» TASK PROMPT:
Gather each line of the entries below that includes "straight".

(Entries taken from a collection)
==========
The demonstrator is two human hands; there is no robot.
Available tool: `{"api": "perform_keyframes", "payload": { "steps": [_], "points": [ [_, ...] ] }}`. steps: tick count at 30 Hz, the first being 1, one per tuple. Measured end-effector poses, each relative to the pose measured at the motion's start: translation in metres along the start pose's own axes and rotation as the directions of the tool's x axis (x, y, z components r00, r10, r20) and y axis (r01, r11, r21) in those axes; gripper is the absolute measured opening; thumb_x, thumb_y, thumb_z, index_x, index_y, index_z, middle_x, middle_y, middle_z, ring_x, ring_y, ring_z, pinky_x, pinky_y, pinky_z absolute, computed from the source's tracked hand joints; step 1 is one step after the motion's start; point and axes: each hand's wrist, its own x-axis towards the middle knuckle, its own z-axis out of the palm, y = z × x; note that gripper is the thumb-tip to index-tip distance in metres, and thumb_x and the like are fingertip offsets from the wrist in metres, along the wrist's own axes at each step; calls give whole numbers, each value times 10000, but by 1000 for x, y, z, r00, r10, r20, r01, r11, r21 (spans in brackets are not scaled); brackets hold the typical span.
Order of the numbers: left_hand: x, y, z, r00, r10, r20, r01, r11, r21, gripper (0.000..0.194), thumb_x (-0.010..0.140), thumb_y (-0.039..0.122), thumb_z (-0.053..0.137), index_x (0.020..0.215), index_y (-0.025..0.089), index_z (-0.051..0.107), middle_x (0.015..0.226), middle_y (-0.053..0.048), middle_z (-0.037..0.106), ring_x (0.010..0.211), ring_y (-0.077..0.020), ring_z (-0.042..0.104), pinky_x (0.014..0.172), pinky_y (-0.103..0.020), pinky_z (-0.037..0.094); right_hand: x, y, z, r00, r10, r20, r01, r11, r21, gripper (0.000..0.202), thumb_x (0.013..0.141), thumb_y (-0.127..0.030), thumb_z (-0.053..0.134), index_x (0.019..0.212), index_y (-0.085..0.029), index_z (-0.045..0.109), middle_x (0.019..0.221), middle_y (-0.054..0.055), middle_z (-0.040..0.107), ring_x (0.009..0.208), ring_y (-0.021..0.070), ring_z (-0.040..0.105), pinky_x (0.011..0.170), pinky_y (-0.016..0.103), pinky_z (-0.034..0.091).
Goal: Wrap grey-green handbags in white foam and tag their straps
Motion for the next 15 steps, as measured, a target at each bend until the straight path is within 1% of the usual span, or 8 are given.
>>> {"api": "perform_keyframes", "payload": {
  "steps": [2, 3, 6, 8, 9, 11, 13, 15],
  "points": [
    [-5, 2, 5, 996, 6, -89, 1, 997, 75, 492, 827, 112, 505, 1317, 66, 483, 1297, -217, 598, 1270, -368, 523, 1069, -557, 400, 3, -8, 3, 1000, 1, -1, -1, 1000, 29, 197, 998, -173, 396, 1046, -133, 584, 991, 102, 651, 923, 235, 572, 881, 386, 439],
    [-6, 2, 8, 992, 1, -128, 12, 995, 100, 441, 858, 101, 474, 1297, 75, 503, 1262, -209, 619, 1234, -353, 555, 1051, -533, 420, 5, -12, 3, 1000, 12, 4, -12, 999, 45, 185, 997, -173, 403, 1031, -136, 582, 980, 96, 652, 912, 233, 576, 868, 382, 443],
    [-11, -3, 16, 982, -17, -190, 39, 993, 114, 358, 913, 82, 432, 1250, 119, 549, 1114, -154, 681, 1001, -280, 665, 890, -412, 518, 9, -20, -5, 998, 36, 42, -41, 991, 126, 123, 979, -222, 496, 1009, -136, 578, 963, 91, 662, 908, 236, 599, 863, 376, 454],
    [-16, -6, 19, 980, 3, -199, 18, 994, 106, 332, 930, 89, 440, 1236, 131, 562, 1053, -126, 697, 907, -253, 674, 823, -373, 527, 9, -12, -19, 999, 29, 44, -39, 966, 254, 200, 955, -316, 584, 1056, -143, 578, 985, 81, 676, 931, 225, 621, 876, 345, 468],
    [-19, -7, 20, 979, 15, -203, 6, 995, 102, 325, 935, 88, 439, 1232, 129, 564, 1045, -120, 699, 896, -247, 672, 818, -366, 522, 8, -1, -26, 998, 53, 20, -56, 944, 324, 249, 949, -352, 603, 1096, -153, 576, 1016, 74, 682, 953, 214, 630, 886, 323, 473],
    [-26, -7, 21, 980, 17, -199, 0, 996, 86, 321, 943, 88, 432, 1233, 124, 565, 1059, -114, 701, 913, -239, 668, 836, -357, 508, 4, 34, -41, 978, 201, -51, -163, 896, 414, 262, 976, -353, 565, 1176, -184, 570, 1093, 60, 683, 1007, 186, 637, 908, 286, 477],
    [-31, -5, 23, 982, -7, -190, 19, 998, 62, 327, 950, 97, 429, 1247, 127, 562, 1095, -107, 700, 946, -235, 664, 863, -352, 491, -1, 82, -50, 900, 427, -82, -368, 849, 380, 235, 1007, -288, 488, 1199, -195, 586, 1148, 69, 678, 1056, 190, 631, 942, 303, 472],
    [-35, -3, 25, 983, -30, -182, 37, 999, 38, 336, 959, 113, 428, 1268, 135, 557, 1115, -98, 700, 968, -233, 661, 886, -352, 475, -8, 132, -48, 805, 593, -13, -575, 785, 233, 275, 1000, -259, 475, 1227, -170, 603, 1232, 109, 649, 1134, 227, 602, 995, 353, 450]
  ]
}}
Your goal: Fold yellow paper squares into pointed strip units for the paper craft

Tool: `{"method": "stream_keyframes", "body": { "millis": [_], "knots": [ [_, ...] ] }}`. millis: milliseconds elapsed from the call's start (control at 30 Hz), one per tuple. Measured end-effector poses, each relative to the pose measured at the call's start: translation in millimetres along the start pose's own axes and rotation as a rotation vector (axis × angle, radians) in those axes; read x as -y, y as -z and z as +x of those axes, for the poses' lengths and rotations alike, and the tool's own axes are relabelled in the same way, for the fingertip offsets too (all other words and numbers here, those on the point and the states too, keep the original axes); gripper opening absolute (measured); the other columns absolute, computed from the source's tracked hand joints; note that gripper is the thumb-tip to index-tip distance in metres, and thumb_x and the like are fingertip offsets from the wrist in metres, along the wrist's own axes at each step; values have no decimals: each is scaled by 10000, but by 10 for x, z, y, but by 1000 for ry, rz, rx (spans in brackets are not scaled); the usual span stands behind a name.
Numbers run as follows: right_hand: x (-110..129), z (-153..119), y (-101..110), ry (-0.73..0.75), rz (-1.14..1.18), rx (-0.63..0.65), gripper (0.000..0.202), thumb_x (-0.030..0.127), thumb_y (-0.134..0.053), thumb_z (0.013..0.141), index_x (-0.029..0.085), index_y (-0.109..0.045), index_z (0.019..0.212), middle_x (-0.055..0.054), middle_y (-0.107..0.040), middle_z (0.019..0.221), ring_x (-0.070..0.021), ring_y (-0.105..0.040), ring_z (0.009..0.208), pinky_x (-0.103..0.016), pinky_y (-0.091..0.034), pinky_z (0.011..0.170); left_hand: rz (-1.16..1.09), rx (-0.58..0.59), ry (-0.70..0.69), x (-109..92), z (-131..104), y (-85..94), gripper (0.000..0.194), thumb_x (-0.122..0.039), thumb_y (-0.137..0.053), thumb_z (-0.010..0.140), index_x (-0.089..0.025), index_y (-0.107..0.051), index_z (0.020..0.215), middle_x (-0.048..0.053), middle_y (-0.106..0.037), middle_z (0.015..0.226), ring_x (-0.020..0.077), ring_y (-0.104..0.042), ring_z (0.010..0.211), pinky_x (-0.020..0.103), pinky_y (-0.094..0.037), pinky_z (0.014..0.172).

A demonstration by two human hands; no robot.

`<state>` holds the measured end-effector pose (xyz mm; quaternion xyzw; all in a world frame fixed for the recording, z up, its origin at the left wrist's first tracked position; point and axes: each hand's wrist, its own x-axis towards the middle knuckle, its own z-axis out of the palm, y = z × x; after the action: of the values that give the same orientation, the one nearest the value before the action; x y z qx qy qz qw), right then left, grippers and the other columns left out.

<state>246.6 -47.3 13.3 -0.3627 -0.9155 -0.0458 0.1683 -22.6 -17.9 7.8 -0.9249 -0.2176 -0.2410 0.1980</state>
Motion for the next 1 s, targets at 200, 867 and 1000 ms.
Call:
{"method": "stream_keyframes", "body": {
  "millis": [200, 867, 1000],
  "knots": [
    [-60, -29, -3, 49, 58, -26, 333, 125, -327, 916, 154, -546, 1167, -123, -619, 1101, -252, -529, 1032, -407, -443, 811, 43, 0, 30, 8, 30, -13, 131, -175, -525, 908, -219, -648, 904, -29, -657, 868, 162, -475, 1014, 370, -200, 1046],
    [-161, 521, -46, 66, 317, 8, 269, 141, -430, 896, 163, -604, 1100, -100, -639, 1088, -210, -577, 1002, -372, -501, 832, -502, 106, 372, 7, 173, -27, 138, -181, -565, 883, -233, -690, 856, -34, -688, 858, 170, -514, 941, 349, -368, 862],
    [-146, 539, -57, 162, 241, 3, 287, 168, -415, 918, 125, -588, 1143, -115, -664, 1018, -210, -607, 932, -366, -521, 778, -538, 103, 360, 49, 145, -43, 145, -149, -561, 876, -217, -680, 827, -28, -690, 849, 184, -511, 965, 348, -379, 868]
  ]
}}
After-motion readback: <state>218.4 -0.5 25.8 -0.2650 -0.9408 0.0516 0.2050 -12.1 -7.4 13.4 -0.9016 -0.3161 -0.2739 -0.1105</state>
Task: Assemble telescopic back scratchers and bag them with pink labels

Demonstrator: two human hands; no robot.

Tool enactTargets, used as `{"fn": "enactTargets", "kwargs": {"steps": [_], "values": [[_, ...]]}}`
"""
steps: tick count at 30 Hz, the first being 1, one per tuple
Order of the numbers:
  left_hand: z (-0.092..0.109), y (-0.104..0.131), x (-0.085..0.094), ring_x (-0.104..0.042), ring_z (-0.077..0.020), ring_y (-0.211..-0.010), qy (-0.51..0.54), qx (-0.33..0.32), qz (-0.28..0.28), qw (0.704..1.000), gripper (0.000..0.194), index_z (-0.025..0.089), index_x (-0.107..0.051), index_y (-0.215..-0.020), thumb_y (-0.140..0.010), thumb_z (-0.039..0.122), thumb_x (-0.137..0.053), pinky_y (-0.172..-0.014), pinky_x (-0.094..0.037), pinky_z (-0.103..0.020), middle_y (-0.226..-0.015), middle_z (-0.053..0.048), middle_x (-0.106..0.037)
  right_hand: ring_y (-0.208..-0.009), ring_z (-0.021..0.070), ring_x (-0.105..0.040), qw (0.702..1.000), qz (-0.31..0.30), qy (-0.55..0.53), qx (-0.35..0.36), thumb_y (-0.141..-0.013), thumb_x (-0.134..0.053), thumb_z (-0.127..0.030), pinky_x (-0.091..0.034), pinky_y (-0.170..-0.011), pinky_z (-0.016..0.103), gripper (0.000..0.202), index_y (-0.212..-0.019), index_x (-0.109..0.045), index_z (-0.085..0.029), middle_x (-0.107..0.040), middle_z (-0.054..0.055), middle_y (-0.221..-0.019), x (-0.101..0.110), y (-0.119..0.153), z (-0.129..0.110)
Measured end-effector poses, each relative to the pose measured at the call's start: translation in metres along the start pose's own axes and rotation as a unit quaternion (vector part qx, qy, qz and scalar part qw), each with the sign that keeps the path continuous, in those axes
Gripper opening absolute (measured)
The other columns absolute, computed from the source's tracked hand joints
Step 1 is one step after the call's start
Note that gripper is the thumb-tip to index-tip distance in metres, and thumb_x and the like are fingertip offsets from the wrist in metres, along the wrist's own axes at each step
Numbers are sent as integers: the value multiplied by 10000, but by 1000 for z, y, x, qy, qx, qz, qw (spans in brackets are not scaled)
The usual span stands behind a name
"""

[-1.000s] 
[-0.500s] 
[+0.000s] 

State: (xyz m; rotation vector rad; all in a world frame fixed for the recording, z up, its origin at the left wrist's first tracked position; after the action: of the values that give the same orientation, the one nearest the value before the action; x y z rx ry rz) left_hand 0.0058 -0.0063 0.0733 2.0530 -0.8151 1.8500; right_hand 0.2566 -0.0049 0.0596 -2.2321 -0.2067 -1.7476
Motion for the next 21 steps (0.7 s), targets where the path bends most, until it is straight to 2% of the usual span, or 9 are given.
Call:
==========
» FINISHED TASK:
Motion for the next 15 steps, as measured, a target at each bend until the straight path is within 1% of the usual span, or 8 are given.
Motion for the next 21 steps (0.7 s), targets where the path bends most, until it is straight to 2% of the usual span, or 9 are given.

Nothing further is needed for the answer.